DATA SEGMENT Start Marker

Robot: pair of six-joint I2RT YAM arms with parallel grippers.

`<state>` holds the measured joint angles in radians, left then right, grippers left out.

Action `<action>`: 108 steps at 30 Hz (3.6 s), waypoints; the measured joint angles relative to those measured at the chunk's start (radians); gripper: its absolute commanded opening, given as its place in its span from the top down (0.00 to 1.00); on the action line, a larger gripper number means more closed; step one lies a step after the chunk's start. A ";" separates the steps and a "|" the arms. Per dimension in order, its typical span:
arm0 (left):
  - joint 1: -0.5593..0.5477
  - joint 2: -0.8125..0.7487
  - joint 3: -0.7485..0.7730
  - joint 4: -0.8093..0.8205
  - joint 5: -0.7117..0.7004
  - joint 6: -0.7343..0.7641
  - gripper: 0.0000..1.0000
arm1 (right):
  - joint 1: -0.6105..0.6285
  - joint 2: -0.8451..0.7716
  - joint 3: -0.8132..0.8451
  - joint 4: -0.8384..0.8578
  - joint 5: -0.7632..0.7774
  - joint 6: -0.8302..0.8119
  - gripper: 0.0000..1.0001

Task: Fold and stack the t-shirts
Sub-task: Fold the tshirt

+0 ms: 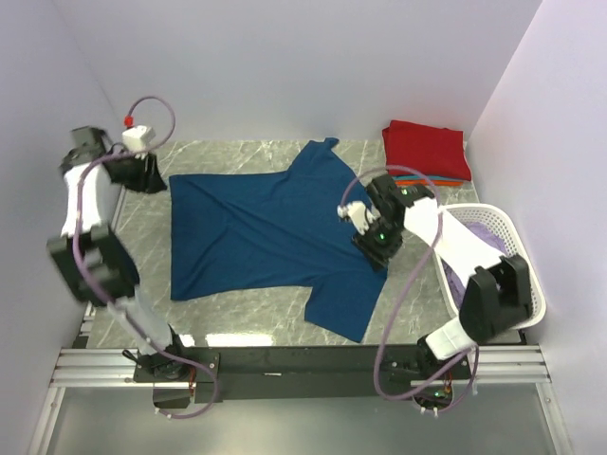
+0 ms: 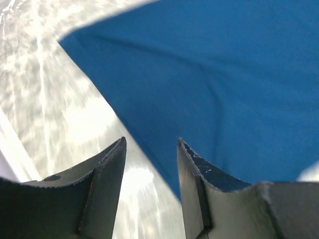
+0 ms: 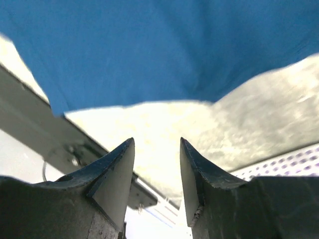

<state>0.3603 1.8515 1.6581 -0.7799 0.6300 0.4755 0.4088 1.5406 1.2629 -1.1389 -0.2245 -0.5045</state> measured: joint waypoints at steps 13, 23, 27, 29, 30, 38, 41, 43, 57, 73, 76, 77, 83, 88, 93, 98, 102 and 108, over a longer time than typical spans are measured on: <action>0.069 -0.573 -0.672 -0.405 0.063 0.516 0.45 | 0.281 -0.121 -0.413 0.197 0.117 -0.010 0.52; 0.071 -0.829 -0.886 -0.382 -0.058 0.585 0.44 | 0.355 -0.116 -0.498 0.356 0.195 0.052 0.51; 0.071 -0.826 -0.923 -0.351 -0.094 0.585 0.44 | 0.383 -0.112 -0.502 0.383 0.202 0.071 0.51; 0.071 -0.823 -0.930 -0.339 -0.105 0.584 0.44 | 0.389 -0.111 -0.503 0.391 0.203 0.076 0.51; 0.071 -0.820 -0.933 -0.333 -0.107 0.584 0.44 | 0.390 -0.109 -0.503 0.393 0.206 0.077 0.51; 0.071 -0.814 -0.962 -0.299 -0.143 0.597 0.44 | 0.390 -0.063 -0.497 0.405 0.210 0.095 0.65; 0.071 -0.806 -0.975 -0.298 -0.164 0.612 0.46 | 0.392 -0.039 -0.481 0.388 0.210 0.099 0.88; 0.071 -0.792 -0.975 -0.292 -0.175 0.617 0.49 | 0.392 -0.030 -0.473 0.382 0.218 0.102 0.96; 0.071 -0.754 -0.974 -0.239 -0.291 0.839 0.52 | 0.392 -0.050 -0.444 0.309 0.190 0.101 1.00; -0.011 -0.743 -1.062 -0.168 -0.273 1.004 0.50 | 0.392 -0.138 -0.412 0.222 0.168 0.099 1.00; -0.038 -0.734 -1.094 -0.118 -0.278 1.002 0.52 | 0.392 -0.140 -0.412 0.216 0.168 0.099 1.00; -0.045 -0.727 -1.104 -0.100 -0.280 1.001 0.53 | 0.392 -0.140 -0.412 0.214 0.168 0.099 1.00; -0.058 -0.714 -1.118 -0.067 -0.301 1.007 0.84 | 0.392 -0.153 -0.410 0.198 0.168 0.099 1.00; -0.058 -0.740 -1.123 -0.085 -0.314 1.033 0.99 | 0.392 -0.188 -0.410 0.180 0.164 0.099 1.00; -0.058 -0.794 -1.112 -0.162 -0.314 1.040 0.99 | 0.392 -0.257 -0.410 0.151 0.148 0.099 1.00; -0.057 -0.795 -1.037 -0.252 -0.310 1.045 0.99 | 0.392 -0.306 -0.399 0.120 0.129 0.098 1.00; -0.056 -0.785 -0.986 -0.304 -0.309 1.046 0.99 | 0.388 -0.309 -0.370 0.101 0.130 0.091 1.00; -0.050 -0.771 -0.980 -0.313 -0.309 1.048 0.82 | 0.337 -0.310 -0.285 0.073 0.131 0.063 1.00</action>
<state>0.3107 1.0805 0.6781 -1.0927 0.3214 1.5230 0.7460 1.2308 0.9775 -1.0657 -0.0933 -0.4416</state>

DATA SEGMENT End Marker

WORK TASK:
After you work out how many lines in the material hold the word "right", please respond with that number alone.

WRITTEN SOLUTION:
2